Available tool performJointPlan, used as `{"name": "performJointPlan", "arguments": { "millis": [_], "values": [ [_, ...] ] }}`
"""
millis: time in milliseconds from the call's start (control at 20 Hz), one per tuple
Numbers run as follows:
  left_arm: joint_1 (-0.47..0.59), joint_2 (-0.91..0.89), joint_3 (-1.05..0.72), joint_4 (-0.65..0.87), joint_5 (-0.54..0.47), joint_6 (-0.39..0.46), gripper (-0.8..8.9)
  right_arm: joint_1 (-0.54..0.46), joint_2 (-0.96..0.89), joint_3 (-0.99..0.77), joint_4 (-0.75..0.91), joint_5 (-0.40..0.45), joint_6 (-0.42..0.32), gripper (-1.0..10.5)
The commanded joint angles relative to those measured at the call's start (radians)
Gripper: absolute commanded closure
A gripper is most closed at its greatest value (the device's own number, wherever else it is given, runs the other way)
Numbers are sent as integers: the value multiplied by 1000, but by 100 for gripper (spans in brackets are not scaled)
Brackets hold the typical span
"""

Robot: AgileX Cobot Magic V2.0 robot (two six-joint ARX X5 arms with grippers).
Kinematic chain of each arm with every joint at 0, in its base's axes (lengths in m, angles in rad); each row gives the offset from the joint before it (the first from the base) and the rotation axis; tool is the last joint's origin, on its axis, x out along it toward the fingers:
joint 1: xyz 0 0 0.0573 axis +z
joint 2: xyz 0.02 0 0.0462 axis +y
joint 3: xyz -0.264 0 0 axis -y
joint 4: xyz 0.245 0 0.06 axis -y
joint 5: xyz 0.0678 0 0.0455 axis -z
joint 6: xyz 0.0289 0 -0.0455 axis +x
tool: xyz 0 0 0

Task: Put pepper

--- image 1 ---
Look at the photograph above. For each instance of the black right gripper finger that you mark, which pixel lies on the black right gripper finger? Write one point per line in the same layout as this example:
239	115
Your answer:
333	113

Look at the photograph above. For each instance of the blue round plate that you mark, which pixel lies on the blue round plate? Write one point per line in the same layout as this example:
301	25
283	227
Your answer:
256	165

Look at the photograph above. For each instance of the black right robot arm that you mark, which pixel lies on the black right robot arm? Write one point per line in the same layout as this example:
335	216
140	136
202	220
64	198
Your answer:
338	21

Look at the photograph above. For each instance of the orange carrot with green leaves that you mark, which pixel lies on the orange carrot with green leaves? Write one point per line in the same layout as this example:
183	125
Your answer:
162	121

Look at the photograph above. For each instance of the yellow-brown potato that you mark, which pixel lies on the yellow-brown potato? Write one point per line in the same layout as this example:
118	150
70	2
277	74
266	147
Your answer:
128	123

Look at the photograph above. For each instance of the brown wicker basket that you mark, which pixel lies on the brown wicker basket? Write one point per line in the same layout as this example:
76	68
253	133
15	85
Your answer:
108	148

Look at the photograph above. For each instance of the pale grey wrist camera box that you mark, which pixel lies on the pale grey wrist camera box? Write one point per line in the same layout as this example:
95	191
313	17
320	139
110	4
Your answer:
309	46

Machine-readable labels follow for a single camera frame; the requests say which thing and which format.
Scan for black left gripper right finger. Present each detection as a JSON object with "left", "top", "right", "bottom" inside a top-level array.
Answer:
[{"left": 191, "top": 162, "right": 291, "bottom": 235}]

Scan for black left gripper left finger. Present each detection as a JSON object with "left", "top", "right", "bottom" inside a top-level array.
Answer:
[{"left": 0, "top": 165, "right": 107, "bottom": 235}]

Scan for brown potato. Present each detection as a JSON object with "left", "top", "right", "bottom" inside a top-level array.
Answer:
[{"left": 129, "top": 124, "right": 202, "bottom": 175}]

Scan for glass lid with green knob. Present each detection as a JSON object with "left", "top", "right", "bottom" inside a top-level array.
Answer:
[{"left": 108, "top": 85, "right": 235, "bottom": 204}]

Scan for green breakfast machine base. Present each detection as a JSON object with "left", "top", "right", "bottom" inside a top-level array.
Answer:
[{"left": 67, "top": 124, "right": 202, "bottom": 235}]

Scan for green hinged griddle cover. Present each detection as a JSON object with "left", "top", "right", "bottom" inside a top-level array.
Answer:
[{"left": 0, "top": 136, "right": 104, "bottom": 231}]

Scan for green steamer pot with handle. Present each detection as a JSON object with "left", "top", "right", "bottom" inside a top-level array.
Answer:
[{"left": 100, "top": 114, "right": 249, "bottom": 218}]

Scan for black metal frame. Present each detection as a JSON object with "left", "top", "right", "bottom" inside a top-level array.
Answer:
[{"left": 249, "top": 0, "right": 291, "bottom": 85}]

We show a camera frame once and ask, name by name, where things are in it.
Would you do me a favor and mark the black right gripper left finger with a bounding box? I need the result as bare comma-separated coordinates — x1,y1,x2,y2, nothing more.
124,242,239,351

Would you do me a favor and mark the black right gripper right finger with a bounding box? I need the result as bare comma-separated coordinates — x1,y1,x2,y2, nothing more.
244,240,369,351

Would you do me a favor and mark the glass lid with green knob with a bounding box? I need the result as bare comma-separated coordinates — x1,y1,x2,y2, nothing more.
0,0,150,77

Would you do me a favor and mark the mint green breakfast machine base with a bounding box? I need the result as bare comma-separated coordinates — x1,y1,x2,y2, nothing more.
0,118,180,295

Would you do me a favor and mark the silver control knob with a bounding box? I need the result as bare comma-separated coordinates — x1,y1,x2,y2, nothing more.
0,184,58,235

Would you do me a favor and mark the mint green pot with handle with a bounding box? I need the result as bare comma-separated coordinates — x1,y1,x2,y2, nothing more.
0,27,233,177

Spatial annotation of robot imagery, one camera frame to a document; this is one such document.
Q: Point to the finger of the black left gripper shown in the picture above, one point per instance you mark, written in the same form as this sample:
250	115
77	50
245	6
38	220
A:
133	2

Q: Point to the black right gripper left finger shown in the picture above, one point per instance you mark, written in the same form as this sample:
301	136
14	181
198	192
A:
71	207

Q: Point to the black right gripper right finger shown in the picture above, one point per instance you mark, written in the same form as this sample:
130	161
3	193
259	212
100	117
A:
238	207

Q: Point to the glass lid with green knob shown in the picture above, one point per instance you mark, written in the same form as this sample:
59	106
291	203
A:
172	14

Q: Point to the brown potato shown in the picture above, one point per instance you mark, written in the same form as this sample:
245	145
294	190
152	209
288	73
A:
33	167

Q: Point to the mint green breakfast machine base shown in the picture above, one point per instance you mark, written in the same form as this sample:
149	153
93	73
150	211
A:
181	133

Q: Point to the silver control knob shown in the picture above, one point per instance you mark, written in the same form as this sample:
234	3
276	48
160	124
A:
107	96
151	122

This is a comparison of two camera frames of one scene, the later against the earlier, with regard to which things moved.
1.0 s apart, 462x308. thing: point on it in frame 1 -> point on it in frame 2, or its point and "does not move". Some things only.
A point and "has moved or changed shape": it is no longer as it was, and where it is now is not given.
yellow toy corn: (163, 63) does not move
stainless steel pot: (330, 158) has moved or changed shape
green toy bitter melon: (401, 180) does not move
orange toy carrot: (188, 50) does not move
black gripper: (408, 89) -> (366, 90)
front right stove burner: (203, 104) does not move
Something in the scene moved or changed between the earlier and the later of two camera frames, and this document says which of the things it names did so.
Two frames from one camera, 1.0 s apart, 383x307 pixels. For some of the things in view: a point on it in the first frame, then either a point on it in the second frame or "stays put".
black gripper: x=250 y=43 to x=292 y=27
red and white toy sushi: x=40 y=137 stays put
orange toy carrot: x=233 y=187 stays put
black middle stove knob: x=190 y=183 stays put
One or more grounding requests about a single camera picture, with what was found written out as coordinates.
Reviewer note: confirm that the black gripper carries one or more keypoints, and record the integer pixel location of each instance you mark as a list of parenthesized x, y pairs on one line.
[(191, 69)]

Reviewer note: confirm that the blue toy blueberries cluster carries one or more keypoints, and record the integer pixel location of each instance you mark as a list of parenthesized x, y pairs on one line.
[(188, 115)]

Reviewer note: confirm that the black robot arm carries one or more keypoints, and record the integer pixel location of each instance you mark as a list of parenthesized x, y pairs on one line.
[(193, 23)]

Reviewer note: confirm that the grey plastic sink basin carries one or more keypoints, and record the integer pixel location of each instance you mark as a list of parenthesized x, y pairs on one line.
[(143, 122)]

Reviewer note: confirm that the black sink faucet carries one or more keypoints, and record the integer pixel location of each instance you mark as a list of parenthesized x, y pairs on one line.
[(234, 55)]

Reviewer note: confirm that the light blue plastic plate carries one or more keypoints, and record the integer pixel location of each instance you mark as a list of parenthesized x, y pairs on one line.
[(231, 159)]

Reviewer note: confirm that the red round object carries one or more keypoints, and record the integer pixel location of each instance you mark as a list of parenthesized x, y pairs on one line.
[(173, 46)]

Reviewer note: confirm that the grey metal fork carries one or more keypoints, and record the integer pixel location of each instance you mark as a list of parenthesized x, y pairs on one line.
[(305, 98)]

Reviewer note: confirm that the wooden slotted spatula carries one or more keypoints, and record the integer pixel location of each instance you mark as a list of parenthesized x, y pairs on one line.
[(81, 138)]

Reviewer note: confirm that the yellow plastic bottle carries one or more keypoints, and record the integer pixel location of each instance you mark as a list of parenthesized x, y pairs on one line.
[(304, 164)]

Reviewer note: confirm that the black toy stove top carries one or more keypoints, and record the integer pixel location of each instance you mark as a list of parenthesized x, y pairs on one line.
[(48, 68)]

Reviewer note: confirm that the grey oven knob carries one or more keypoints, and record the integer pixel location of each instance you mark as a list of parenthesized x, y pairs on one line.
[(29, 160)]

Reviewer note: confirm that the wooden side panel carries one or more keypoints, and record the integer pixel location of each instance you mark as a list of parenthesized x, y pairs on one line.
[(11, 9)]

----------

Exercise description: Copy only the entries from the first line to the line with "Robot: AgileX Cobot", each exactly as it appears.

Exercise output:
Available tool performJointPlan, used as `{"name": "performJointPlan", "arguments": { "millis": [_], "values": [ [_, ...] ] }}`
"""
millis: time in milliseconds from the call's start (control at 20 Hz), one per tuple
Numbers run as follows:
  left_arm: joint_1 (-0.47..0.59), joint_2 (-0.91..0.89), joint_3 (-1.05..0.72), joint_4 (-0.65..0.87), joint_5 (-0.54..0.47), joint_6 (-0.39..0.46), gripper (-0.8..8.9)
  right_arm: joint_1 (-0.54..0.46), joint_2 (-0.96..0.89), joint_3 (-0.99..0.77), joint_4 (-0.75..0.91), joint_5 (-0.40..0.45), joint_6 (-0.42..0.32), gripper (-1.0..10.5)
The commanded joint angles relative to those measured at the call's start (radians)
Gripper: absolute commanded closure
A gripper is most closed at its greatest value (the device's own number, wherever else it is given, runs the other way)
Numbers are sent as integers: the value multiplied by 1000, but by 100 for gripper (spans in brackets are not scaled)
Brackets hold the typical span
"""

Robot: AgileX Cobot Magic V2.0 robot (two six-joint ARX X5 arms with grippers).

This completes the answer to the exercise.